In October last year The Competition and Markets Authority (CMA) provisionally found that three drug firms - Aspen, Amilco and Tiofarma - signed an illegal agreement that resulted in significant price hikes for an essential medicine.

The drug in question - fludrocortisone - is a life-saving medicine that thousands of patients rely on to treat adrenal insufficiency, commonly known as Addison’s Disease.

Now, the organisation says that Tiofarma has admitted that it took part in an agreement that resulted in the price hikes, following on from Aspen’s confession.
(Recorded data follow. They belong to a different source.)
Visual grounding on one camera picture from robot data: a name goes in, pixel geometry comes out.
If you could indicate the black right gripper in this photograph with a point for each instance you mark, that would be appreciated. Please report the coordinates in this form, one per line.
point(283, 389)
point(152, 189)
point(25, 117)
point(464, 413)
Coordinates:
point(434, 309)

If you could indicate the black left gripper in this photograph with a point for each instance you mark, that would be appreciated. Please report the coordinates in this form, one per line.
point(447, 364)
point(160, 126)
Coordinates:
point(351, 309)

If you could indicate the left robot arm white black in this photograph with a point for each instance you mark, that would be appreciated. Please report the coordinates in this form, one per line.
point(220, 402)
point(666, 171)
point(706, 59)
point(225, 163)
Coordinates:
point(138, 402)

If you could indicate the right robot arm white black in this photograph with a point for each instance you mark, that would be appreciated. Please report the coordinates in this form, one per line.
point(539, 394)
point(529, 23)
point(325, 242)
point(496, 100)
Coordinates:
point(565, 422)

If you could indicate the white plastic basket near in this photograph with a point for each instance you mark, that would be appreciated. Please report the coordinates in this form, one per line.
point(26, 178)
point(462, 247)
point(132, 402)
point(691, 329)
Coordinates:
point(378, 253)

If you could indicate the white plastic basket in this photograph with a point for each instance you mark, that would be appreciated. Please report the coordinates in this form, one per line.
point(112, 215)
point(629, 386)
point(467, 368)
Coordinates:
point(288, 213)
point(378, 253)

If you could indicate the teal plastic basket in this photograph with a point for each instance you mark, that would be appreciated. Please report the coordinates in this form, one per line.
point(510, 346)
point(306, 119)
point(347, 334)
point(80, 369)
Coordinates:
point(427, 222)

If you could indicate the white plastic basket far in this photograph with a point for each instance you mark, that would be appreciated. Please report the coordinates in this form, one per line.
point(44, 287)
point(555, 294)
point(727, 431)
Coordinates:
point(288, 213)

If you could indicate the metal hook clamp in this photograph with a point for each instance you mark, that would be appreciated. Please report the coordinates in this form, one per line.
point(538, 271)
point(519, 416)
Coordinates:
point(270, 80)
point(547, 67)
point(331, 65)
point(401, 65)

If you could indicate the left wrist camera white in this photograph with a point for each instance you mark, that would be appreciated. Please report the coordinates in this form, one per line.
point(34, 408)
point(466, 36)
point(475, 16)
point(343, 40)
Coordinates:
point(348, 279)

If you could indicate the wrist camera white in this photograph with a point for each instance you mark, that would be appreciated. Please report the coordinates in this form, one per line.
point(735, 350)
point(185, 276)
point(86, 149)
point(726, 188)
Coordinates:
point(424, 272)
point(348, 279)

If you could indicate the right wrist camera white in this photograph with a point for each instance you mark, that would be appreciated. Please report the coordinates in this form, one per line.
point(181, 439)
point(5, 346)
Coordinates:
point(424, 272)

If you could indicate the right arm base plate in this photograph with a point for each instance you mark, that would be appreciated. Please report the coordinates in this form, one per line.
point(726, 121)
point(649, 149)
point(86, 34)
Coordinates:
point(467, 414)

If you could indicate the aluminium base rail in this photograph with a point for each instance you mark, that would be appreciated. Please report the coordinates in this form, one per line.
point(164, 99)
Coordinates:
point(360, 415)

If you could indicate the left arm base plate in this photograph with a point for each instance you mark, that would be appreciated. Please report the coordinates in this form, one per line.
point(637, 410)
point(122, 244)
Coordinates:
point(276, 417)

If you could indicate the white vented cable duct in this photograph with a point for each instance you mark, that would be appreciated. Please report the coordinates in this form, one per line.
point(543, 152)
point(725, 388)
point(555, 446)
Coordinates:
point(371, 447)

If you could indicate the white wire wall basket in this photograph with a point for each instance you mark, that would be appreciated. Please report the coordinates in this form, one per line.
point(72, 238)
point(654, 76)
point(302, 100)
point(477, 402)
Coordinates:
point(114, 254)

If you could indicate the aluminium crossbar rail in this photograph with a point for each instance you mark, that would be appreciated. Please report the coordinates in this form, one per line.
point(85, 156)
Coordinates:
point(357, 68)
The CMA’s provisional finding last year was that the agreement involved Tiofarma and Amilco staying out of the UK fludrocortisone market so that Aspen could maintain its position as the sole UK supplier.

In exchange, it is alleged that Tiofarma was made the sole manufacturer of fludrocortisone for direct sale in the UK, and Amilco received a 30% share of the increased prices that Aspen was able to charge.

The CMA now says that it has alleged, and provisionally found, that the agreement between Aspen, Tiofarma and Amilco contributed to the price of fludrocortisone acetate tablets supplied to the NHS increasing by up to 1800%.

On its confession, Aspen offered to pay the NHS £8 million in a first-of-its kind deal, as well as ensuring that in the future, there will be at least two suppliers of fludrocortisone in the UK to help the NHS access more competitive prices.

Ultimately, Tiofarma has now agreed to pay a maximum fine of £186,000 if there is a formal final decision that the law has been broken. However, Amilco has made no admission of liability and so the CMA’s probe is still ongoing.